• TASK:
Only the lines below from the one containing "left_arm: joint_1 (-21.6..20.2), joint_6" to the one containing "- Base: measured" should be repeated, both included and unchanged.

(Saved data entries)

Start of Block

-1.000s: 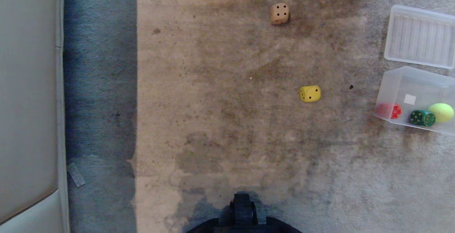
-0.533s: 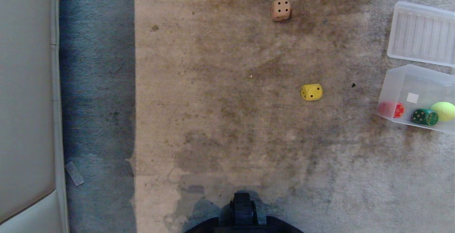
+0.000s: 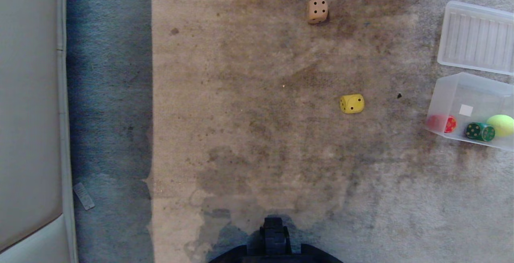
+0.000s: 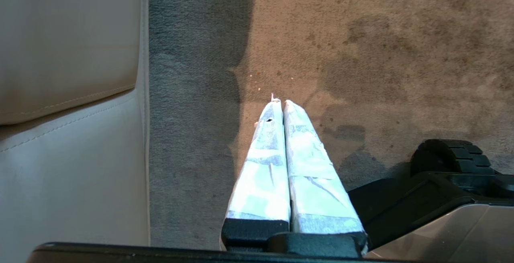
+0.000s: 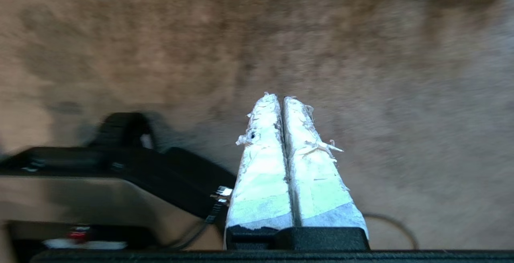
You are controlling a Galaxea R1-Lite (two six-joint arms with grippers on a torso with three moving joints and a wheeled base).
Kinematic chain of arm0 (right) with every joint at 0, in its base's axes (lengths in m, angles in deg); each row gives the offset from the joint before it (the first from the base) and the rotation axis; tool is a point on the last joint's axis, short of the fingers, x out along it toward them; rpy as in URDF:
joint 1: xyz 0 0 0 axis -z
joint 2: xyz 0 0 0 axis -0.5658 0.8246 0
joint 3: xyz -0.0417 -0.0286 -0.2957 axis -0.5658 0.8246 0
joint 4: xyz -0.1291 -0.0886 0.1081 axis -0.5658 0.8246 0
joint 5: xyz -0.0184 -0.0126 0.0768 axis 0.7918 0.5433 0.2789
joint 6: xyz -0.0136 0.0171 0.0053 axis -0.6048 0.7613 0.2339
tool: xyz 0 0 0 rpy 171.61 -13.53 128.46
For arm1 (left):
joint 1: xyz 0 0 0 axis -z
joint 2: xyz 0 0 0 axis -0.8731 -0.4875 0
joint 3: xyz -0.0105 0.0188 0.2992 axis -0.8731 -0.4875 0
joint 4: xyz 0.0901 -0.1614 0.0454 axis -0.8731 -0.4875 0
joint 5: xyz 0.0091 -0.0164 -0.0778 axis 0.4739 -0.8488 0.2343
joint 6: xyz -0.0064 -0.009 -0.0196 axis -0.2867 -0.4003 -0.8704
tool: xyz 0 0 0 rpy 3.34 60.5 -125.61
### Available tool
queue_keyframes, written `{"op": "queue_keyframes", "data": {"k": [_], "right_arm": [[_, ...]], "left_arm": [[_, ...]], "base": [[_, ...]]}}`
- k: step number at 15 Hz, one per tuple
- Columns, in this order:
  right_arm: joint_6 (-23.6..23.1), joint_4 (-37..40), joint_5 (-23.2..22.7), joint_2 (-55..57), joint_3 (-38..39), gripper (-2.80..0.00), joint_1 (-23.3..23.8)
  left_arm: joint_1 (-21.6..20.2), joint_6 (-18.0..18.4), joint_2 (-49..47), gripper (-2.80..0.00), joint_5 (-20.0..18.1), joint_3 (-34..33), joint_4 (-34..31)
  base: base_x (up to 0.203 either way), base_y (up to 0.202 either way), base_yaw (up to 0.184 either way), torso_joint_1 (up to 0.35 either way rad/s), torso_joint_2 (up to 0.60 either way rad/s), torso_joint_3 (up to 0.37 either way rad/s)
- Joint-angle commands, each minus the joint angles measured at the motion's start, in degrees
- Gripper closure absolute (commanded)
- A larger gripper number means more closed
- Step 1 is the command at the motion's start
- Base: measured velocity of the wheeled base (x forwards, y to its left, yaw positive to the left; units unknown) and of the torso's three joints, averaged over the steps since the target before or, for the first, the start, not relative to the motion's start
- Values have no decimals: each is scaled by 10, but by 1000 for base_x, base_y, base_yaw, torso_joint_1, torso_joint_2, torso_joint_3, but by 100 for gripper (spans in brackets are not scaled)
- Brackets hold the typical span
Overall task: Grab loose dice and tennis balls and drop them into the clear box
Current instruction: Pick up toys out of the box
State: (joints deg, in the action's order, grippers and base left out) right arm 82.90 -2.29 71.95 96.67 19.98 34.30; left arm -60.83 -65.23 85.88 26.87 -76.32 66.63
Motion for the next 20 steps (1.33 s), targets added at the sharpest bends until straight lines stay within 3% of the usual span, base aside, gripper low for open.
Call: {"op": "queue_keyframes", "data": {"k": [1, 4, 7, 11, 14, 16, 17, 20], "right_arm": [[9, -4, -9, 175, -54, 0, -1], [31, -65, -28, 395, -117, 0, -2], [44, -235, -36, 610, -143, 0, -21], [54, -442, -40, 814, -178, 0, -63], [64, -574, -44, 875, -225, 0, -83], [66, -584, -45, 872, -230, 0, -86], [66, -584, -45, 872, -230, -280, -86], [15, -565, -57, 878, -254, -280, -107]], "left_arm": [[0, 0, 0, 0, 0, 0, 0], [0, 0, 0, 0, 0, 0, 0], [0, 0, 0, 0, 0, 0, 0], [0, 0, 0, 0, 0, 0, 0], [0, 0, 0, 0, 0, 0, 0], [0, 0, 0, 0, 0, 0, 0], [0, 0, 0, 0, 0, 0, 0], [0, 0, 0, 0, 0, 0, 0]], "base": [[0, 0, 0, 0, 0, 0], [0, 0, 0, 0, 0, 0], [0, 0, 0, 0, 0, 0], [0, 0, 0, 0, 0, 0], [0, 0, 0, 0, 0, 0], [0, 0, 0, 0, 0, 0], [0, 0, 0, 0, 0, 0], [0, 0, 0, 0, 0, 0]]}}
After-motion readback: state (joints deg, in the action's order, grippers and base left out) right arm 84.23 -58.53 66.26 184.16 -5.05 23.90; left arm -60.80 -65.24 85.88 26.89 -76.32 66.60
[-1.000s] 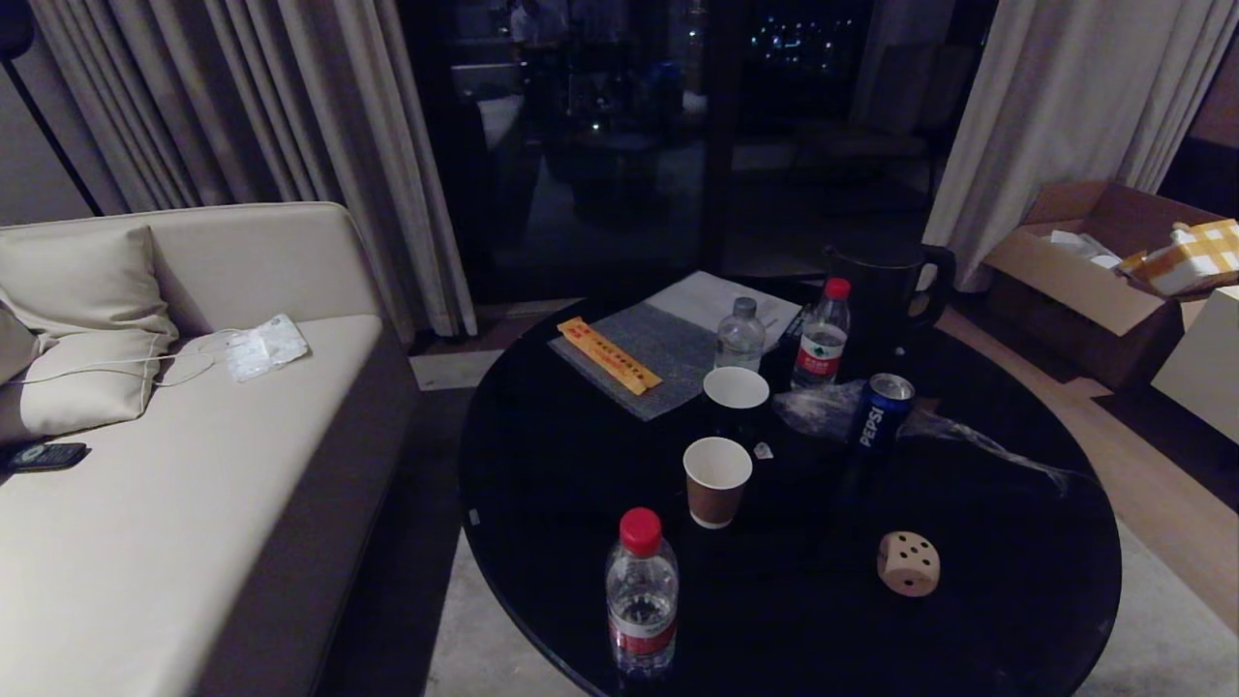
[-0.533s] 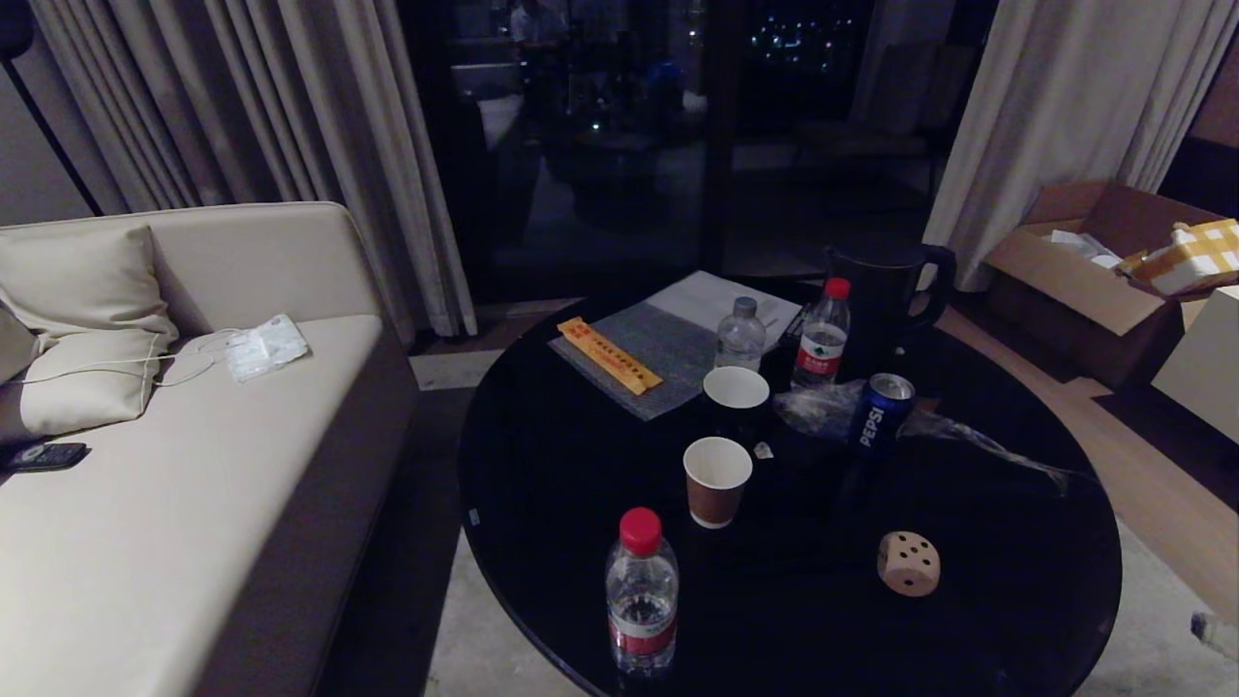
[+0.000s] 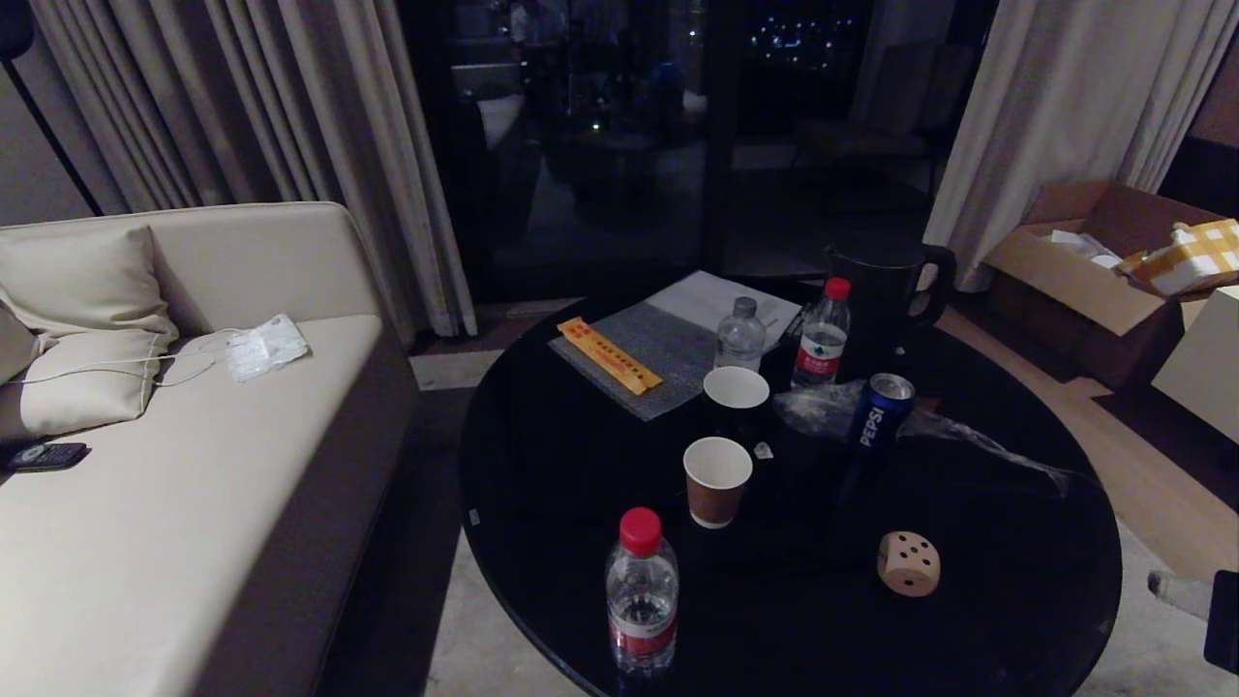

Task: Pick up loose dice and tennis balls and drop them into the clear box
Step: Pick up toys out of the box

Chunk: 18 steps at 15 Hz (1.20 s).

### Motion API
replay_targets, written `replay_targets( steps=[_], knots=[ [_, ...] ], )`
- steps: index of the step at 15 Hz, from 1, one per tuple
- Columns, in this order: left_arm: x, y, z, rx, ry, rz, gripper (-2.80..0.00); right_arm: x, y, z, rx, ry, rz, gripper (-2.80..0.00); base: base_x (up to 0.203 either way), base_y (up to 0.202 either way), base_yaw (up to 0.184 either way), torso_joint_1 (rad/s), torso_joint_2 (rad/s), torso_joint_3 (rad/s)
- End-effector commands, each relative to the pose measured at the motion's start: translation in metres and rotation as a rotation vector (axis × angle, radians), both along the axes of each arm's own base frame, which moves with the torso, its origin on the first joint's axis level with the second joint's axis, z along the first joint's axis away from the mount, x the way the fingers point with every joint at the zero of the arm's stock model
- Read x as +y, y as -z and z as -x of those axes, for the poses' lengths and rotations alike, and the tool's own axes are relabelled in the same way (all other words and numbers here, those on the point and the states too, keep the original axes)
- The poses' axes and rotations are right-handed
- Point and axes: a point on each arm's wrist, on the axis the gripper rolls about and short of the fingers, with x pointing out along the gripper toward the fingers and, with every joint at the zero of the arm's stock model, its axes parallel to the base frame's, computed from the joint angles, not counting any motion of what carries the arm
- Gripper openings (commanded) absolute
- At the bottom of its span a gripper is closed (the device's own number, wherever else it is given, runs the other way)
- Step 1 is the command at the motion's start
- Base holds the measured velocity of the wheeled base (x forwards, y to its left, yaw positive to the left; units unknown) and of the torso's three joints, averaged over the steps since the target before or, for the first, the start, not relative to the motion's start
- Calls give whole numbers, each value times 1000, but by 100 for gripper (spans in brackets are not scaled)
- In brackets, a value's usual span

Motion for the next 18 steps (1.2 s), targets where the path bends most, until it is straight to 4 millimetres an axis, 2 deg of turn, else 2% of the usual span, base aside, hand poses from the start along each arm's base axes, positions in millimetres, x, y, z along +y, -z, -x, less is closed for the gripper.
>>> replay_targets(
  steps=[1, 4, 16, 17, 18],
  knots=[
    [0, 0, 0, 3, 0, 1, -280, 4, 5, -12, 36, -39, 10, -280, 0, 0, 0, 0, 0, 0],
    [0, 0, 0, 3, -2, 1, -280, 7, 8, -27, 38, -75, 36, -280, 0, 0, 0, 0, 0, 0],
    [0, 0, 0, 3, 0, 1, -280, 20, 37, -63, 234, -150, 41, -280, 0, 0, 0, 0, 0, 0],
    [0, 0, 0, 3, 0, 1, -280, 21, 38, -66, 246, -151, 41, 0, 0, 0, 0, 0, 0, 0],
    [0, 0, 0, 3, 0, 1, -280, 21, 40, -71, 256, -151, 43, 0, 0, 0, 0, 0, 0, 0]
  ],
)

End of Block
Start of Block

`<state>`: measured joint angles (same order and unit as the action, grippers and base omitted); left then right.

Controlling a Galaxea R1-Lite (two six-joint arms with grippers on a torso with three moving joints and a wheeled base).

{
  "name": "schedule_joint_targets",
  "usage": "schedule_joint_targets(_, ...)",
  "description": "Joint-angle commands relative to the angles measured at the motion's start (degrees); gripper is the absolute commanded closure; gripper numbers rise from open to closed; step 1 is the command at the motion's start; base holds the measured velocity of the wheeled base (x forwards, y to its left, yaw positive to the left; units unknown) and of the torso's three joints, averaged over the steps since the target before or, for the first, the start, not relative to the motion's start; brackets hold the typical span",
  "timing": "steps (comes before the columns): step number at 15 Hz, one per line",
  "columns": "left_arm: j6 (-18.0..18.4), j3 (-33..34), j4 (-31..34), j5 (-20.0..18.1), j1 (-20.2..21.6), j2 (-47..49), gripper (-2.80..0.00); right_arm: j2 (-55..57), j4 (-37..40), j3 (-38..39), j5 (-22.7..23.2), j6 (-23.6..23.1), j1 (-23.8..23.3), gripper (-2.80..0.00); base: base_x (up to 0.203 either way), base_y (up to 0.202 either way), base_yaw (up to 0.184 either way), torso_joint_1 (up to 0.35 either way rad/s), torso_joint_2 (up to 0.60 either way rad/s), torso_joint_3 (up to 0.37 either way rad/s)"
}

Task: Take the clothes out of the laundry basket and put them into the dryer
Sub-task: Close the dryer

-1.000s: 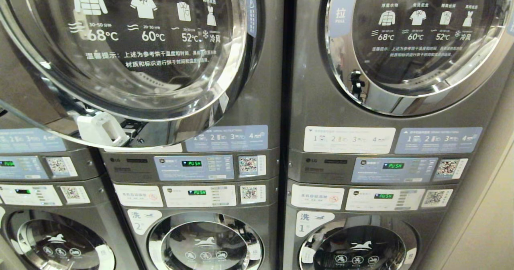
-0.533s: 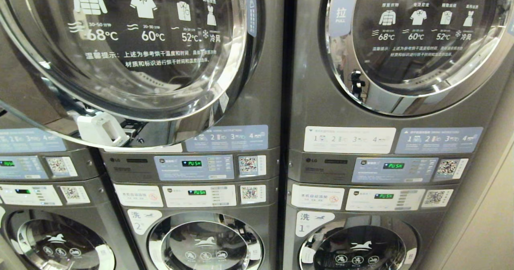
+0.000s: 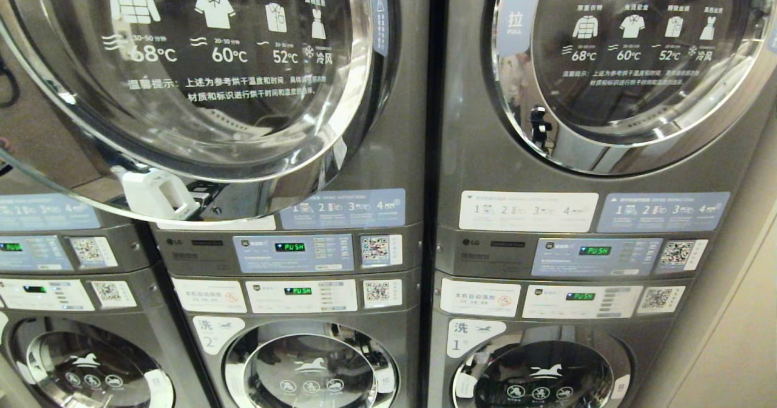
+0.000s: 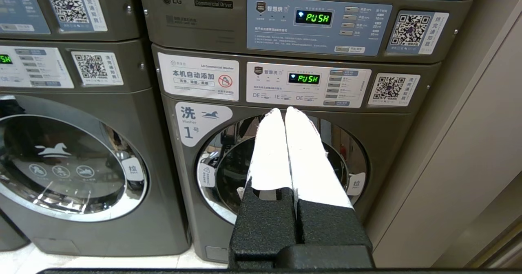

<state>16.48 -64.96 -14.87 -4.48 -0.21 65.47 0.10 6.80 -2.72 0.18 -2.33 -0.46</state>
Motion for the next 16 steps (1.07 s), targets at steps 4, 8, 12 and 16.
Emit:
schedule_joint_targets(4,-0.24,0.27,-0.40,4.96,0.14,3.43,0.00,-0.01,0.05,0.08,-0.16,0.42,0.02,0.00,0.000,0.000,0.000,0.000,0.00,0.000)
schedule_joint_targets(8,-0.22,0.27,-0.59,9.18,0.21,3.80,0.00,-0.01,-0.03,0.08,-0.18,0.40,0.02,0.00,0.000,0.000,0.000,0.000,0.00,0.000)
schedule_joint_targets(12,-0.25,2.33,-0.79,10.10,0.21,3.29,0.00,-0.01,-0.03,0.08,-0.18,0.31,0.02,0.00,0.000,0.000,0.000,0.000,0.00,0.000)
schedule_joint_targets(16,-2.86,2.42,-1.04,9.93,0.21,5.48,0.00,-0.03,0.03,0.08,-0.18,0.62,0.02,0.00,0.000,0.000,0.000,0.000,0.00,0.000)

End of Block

• RESPONSE TO THIS EXERCISE:
  left_arm: joint_1 (-21.6..20.2), joint_6 (-18.0..18.4), joint_2 (-49..47), gripper (-2.80..0.00), joint_5 (-20.0..18.1), joint_3 (-34..33), joint_4 (-34..31)
  base: base_x (up to 0.203 either way), base_y (up to 0.202 either way), base_yaw (up to 0.184 either way), torso_joint_1 (up to 0.35 either way rad/s), torso_joint_2 (up to 0.60 either way rad/s), torso_joint_3 (up to 0.37 either way rad/s)
- Joint-angle commands, each minus the joint angles measured at the motion's start, in degrees
- Gripper closure absolute (commanded)
- A larger gripper number means more closed
- Step 1 is the command at the motion's start
- Base: measured velocity of the wheeled base (x forwards, y to its left, yaw positive to the left; units unknown) and of the torso's three joints, averaged over the steps since the target before or, for the first, the start, not relative to the motion's start

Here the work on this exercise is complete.